How to complete this task
Repeat the listing exactly. Do not carry over any pictures.

Dataset excerpt
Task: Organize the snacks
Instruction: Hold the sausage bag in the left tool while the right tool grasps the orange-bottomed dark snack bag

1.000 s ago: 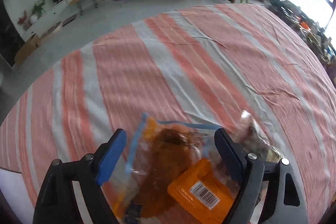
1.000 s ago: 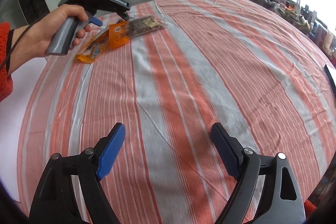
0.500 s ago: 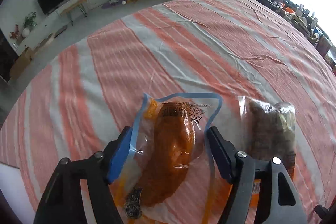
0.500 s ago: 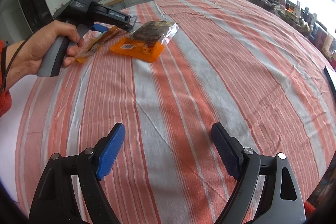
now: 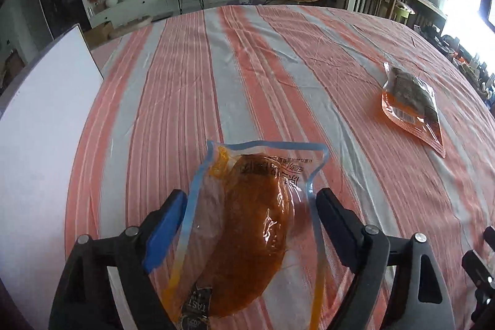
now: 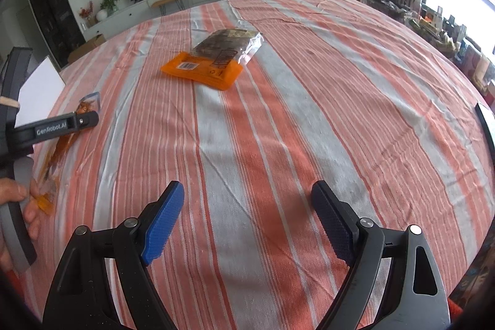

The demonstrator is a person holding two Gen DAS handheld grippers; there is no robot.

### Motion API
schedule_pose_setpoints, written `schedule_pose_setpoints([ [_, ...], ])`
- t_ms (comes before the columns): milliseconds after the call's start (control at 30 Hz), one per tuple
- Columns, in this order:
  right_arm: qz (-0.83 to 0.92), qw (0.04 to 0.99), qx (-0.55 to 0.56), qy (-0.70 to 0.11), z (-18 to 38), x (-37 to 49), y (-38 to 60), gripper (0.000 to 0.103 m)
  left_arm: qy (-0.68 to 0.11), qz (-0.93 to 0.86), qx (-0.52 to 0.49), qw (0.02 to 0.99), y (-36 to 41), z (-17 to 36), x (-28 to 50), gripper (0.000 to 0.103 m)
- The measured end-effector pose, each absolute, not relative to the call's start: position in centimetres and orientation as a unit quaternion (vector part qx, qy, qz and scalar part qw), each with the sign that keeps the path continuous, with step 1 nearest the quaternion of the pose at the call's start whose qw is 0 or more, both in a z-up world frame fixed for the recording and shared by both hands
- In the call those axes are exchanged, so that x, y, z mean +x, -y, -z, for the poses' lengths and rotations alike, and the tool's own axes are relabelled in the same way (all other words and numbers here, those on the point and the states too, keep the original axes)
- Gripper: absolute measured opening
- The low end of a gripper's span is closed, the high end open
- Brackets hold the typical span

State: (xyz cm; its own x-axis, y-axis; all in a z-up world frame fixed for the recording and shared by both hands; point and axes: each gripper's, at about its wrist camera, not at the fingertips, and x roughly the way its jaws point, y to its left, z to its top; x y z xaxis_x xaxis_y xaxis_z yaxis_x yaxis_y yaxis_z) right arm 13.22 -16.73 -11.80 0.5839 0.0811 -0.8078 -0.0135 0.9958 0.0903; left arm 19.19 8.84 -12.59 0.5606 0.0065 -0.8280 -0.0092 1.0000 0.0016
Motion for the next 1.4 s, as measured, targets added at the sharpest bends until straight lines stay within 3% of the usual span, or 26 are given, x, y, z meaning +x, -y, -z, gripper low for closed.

Response area
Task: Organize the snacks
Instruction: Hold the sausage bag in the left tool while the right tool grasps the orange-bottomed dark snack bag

1.000 s ago: 
1.000 s ago: 
0.500 s ago: 
0.500 s ago: 
now: 
now: 

The demonstrator is a person holding two Gen DAS handheld grippers; there is no robot.

### Motion API
schedule_pose_setpoints, written `schedule_pose_setpoints([ [_, ...], ])`
- t_ms (comes before the columns): milliseconds after the call's start (control at 30 Hz), one per tuple
- Columns, in this order:
  right_arm: qz (-0.83 to 0.92), qw (0.04 to 0.99), qx (-0.55 to 0.56), qy (-0.70 to 0.11), z (-18 to 38), x (-37 to 49), y (-38 to 60), gripper (0.000 to 0.103 m)
  left_arm: qy (-0.68 to 0.11), qz (-0.93 to 0.86), qx (-0.52 to 0.49), qw (0.02 to 0.99), y (-36 to 41), z (-17 to 36), x (-28 to 50), gripper (0.000 to 0.103 m)
- The measured end-effector pose, each absolute, not relative to the call's start: position in centimetres and orientation as a unit quaternion (vector part qx, qy, qz and scalar part qw), each with the sign that keeps the path continuous, with step 1 nearest the quaternion of the pose at the call's start whose qw is 0 or more, both in a z-up world frame fixed for the recording and shared by both hands
- In the call those axes are exchanged, so that x, y, z mean +x, -y, -z, for the poses' lengths and rotations alike, and the tool's own axes are relabelled in the same way (all other words and numbers here, those on the point and the states too, keep the original axes)
- Gripper: absolute measured opening
- The low end of a gripper's span is closed, the high end open
- Brackets hold the typical span

State: (xyz cm; its own x-axis, y-axis; all in a z-up world frame fixed for the recording and shared by both hands; point and axes: each gripper's, at about its wrist camera, not at the fingertips, and x roughly the way its jaws point, y to its left, z to its top; x y z xaxis_x xaxis_y xaxis_z yaxis_x yaxis_y yaxis_z) right arm 13.22 -16.73 -11.80 0.5839 0.0811 -0.8078 -0.0135 0.9958 0.0903; left arm 19.19 8.84 -12.59 0.5606 0.0065 -0.8280 -0.0092 1.0000 0.0016
Motion for the next 1.4 s, as measured, targets added at the sharpest bends until straight lines stay within 3% of the usual span, or 26 are given, x, y, z meaning +x, -y, -z, gripper low for closed.

The exercise contains no remaining tasks.